Marshall A J, Niiro H, Yun T J, Clark E A
Department of Microbiology, University of Washington, Seattle, USA.
Immunol Rev. 2000 Aug;176:30-46. doi: 10.1034/j.1600-065x.2000.00611.x.
Signal transduction through the B-cell antigen receptor (BCR) determines the fate of B lymphocytes during their development and during immune responses. A multitude of signal transduction events are known to be activated by ligation of the BCR; however, the critical parameters determining the biological outcome of the signal transduction cascade are only just beginning to be understood. Two enzymes which act on plasma membrane phospholipids, phosphatidylinositol 3-kinase (PI3K) and phospholipase Cgamma (PLCgamma), have been implicated as critical mediators of B-cell activation and differentiation signals. Activation of these ubiquitous enzymes is regulated by B-lymphocyte-specific signal transduction proteins, such as CD 19 and B-cell linker protein. These enzymes function by generating both membrane-anchored and soluble second messenger molecules which regulate the activity of downstream signal transduction proteins. Active PI3K produces phosphatidylinositol-3,4-bisphosphate (PI(3,4)P2) and phosphatidylinositol-3,4-trisphosphate (PI(3,4,5)P3) which can bind to signaling proteins such as Btk or Akt via their pleckstrin homology domains, resulting in their membrane recruitment and activation. The lipid phosphatases SHIP and PTEN negatively regulate production of PI(3,4)P2 and PI(3,4,S)P3 and therefore function to put a "brake" on the PI3K pathway. Active PLCgamma produces inositol-1,4,5-trisphosphate, which regulates Ca2+ mobilization, and diacylglycerol, which binds to a subset of protein kinase C enzymes leading to their membrane localization and activation. Recent evidence has indicated that PLCgamma activation is partially dependent on the PI(3,4,5)P3 production by activated PI3K. Since PI3K and PLCgamma also share common downstream targets such as the NF-AT and NF-kappaB transcription factors, it is becoming clear that these two pathways are interconnected at several levels. Studies of mice deficient in components of the PI3K and PLCgamma pathways demonstrate that these pathways play critical roles in both pre-BCR and BCR-dependent selection events during B-cell differentiation. Taken together, the present data clearly indicate that PI3K and PLCgamma play critical and indispensable roles in the signal transduction cascades leading to multiple biological responses downstream of the BCR.

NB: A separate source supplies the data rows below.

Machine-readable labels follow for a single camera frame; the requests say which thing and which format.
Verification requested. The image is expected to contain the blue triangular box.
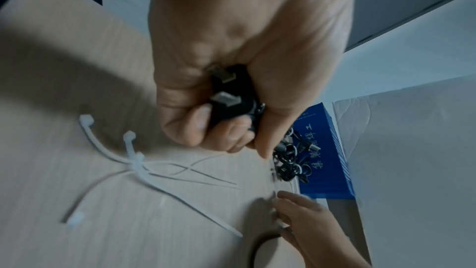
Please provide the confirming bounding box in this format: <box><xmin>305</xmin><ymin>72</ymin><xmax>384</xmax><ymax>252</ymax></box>
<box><xmin>293</xmin><ymin>102</ymin><xmax>356</xmax><ymax>200</ymax></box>

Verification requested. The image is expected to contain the pile of black cables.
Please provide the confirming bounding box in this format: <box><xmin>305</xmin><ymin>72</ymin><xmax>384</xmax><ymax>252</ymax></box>
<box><xmin>248</xmin><ymin>231</ymin><xmax>285</xmax><ymax>268</ymax></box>

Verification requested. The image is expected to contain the person's right hand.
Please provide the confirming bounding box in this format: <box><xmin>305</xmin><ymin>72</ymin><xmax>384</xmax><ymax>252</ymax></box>
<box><xmin>273</xmin><ymin>190</ymin><xmax>373</xmax><ymax>268</ymax></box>

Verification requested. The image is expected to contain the thick black power cable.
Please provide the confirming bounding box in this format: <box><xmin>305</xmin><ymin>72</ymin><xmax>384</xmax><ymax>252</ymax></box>
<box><xmin>273</xmin><ymin>141</ymin><xmax>313</xmax><ymax>171</ymax></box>

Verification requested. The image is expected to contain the thin black power cable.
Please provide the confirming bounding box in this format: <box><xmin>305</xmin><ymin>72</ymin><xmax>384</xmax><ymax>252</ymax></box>
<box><xmin>206</xmin><ymin>64</ymin><xmax>267</xmax><ymax>132</ymax></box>

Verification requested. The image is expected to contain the black cable with round plug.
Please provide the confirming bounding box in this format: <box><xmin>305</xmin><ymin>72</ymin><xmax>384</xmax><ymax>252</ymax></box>
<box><xmin>282</xmin><ymin>127</ymin><xmax>321</xmax><ymax>156</ymax></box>

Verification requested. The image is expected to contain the light wooden table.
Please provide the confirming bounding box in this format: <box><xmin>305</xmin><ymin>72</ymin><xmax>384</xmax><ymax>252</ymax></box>
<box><xmin>0</xmin><ymin>0</ymin><xmax>309</xmax><ymax>268</ymax></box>

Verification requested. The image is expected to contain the person's left hand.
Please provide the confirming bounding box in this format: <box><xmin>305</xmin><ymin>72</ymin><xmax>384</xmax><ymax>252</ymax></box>
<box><xmin>148</xmin><ymin>0</ymin><xmax>358</xmax><ymax>159</ymax></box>

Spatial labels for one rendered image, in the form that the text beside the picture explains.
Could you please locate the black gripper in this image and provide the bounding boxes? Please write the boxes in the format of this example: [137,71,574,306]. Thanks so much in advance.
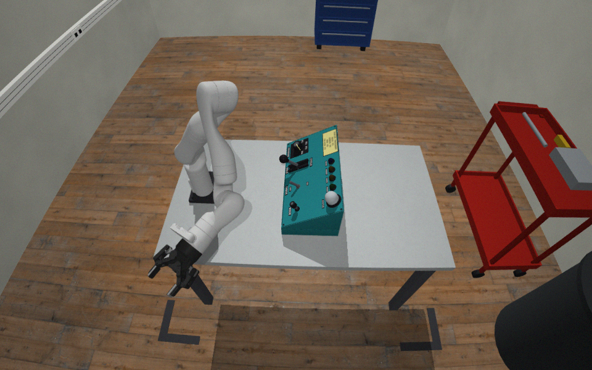
[147,238,202,297]

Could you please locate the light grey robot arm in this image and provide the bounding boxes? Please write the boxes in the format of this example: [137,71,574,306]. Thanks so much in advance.
[170,81,244,254]

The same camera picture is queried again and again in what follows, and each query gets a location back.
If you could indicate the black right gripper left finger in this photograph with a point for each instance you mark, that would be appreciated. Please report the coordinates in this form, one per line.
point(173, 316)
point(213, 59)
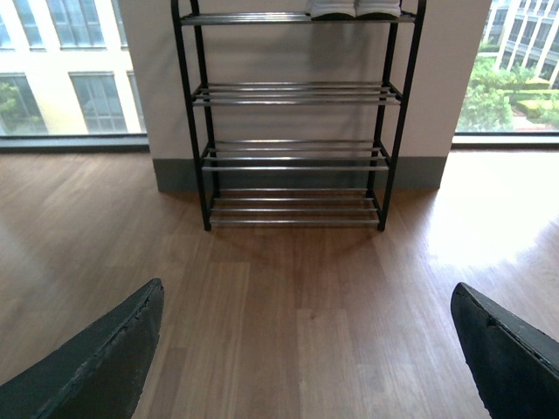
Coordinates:
point(98, 373)

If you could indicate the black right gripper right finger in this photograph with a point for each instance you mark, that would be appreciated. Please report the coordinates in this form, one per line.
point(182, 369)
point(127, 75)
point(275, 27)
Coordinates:
point(514, 365)

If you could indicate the grey sneaker white sole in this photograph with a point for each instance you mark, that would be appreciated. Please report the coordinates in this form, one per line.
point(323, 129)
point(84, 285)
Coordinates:
point(377, 8)

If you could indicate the black metal shoe rack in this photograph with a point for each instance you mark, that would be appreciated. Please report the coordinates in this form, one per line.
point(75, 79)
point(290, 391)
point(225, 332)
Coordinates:
point(294, 121)

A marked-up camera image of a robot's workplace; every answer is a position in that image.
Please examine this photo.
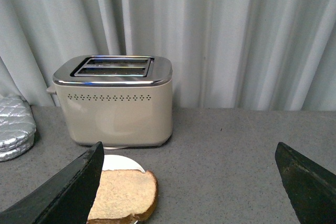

通过B细胞抗原受体(BCR)进行的信号转导决定了B淋巴细胞在其发育过程以及免疫反应中的命运。已知大量信号转导事件可由BCR的连接激活;然而,决定信号转导级联反应生物学结果的关键参数才刚刚开始被理解。两种作用于质膜磷脂的酶,磷脂酰肌醇3激酶(PI3K)和磷脂酶Cγ(PLCγ),被认为是B细胞激活和分化信号的关键介质。这些普遍存在的酶的激活受B淋巴细胞特异性信号转导蛋白调控,如CD19和B细胞连接蛋白。这些酶通过产生膜锚定和可溶性第二信使分子发挥作用,这些分子调节下游信号转导蛋白的活性。活性PI3K产生磷脂酰肌醇-3,4-二磷酸(PI(3,4)P2)和磷脂酰肌醇-3,4,5-三磷酸(PI(3,4,5)P3),它们可通过其普列克底物蛋白同源结构域与信号蛋白如Btk或Akt结合,导致它们在膜上募集并激活。脂质磷酸酶SHIP和PTEN对PI(3,4)P2和PI(3,4,5)P3的产生起负调节作用,因此起到对PI3K途径“刹车”的作用。活性PLCγ产生肌醇-1,4,5-三磷酸,其调节Ca2+动员,以及二酰基甘油,它与一部分蛋白激酶C酶结合,导致它们在膜上定位并激活。最近的证据表明,PLCγ的激活部分依赖于活化的PI3K产生的PI(3,4,5)P3。由于PI3K和PLCγ也共享共同的下游靶点,如NF-AT和NF-κB转录因子,很明显这两条途径在多个层面相互连接。对PI3K和PLCγ途径成分缺陷小鼠的研究表明,这些途径在B细胞分化过程中的前BCR和BCR依赖性选择事件中都起着关键作用。综上所述,目前的数据清楚地表明,PI3K和PLCγ在导致BCR下游多种生物学反应的信号转导级联反应中起着关键且不可或缺的作用。